Print version ISSN 0100-879XOn-line version ISSN 1414-431X

Braz J Med Biol Res vol. 32 n. 7 Ribeirão Preto July 1999

http://dx.doi.org/10.1590/S0100-879X1999000700015 

Braz J Med Biol Res, July 1999, Volume 32(7) 897-904

Genetic alterations in head and neck squamous cell carcinomas

M.A. Nagai

Disciplina de Oncologia, Departamento de Radiologia, Faculdade de Medicina, Universidade de São Paulo, São Paulo, SP, Brasil

Abstract
Text
References
Correspondence and Footnotes


Abstract

The genetic alterations observed in head and neck cancer are mainly due to oncogene activation (gain of function mutations) and tumor suppressor gene inactivation (loss of function mutations), leading to deregulation of cell proliferation and death. These genetic alterations include gene amplification and overexpression of oncogenes such as myc, erbB-2, EGFR and cyclinD1 and mutations, deletions and hypermethylation leading to p16 and TP53 tumor suppressor gene inactivation. In addition, loss of heterozygosity in several chromosomal regions is frequently observed, suggesting that other tumor suppressor genes not yet identified could be involved in the tumorigenic process of head and neck cancers. The exact temporal sequence of the genetic alterations during head and neck squamous cell carcinoma (HNSCC) development and progression has not yet been defined and their diagnostic or prognostic significance is controversial. Advances in the understanding of the molecular basis of head and neck cancer should help in the identification of new markers that could be used for the diagnosis, prognosis and treatment of the disease.

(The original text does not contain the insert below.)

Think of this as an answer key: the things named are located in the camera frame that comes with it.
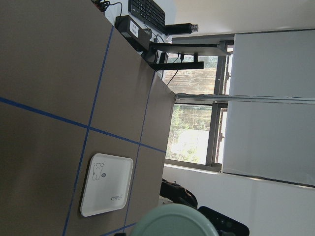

Key words: genetic alterations, oncogene, tumor suppressor gene, head and neck cancer


Introduction

Squamous cell carcinoma of the head and neck is an epithelial malignant disease arising from the mucosa of the upper aerodigestive tract (oral cavity, larynx, oropharynx and hypopharynx). The disease is characterized by local tumor aggressiveness, early recurrence and high frequency of second primary tumors. Synchronous or metachronous multiple lesions occurring in the same patient have led to the field cancerization hypothesis (1). According to which prolonged exposure of the epithelium to certain carcinogenic agents (tobacco and alcohol) could induce cellular alterations and tumor formation at multiple anatomical sites. Second primary tumors arise mainly in regions exposed to tobacco, including esophagus, lung and other areas of the upper aerodigestive tract (1). In fact, epidemiological data implicate tobacco smoking and alcohol consumption as the major risk factor for the disease (2).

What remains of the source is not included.